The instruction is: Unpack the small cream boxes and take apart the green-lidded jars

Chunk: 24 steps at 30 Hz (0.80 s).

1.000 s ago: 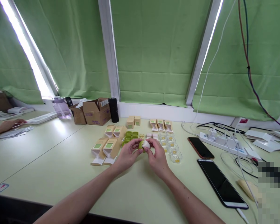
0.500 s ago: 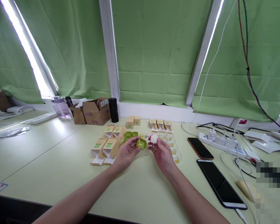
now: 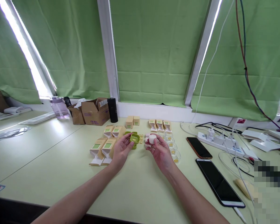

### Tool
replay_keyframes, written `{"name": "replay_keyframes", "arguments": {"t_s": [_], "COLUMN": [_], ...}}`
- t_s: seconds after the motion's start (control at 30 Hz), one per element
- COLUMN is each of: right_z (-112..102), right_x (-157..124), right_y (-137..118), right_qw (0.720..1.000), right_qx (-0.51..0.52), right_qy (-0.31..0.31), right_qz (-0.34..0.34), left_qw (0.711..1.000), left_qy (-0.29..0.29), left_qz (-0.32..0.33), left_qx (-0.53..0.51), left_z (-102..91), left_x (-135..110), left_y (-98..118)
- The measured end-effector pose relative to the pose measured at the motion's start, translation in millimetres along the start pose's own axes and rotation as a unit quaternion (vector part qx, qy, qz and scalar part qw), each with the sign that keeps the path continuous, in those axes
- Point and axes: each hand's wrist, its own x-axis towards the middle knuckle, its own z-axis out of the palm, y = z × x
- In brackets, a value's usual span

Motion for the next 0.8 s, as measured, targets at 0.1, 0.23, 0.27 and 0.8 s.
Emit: {"name": "replay_keyframes", "arguments": {"t_s": [0.1, 0.23, 0.27, 0.8], "right_z": [0.8, 3.7, 4.7, 4.4], "right_x": [-1.4, -2.5, -2.9, -4.6], "right_y": [-1.1, -3.2, -3.8, -8.0], "right_qw": [0.999, 0.996, 0.996, 0.939], "right_qx": [-0.042, -0.075, -0.073, -0.290], "right_qy": [-0.005, -0.008, -0.009, 0.052], "right_qz": [-0.017, -0.037, -0.041, -0.176], "left_qw": [1.000, 1.000, 1.000, 1.000], "left_qy": [0.003, 0.002, 0.002, 0.009], "left_qz": [-0.002, -0.001, -0.001, 0.001], "left_qx": [0.003, 0.009, 0.010, 0.026], "left_z": [0.4, 0.6, 0.7, -1.0], "left_x": [-0.6, -0.8, -0.9, -0.4], "left_y": [0.7, 1.8, 2.1, -1.6]}}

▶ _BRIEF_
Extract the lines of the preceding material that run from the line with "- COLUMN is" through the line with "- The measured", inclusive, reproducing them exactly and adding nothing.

▶ _YOUR SOLUTION_
- COLUMN is each of: right_z (-112..102), right_x (-157..124), right_y (-137..118), right_qw (0.720..1.000), right_qx (-0.51..0.52), right_qy (-0.31..0.31), right_qz (-0.34..0.34), left_qw (0.711..1.000), left_qy (-0.29..0.29), left_qz (-0.32..0.33), left_qx (-0.53..0.51), left_z (-102..91), left_x (-135..110), left_y (-98..118)
- The measured end-effector pose relative to the pose measured at the motion's start, translation in millimetres along the start pose's own axes and rotation as a unit quaternion (vector part qx, qy, qz and scalar part qw), each with the sign that keeps the path continuous, in those axes

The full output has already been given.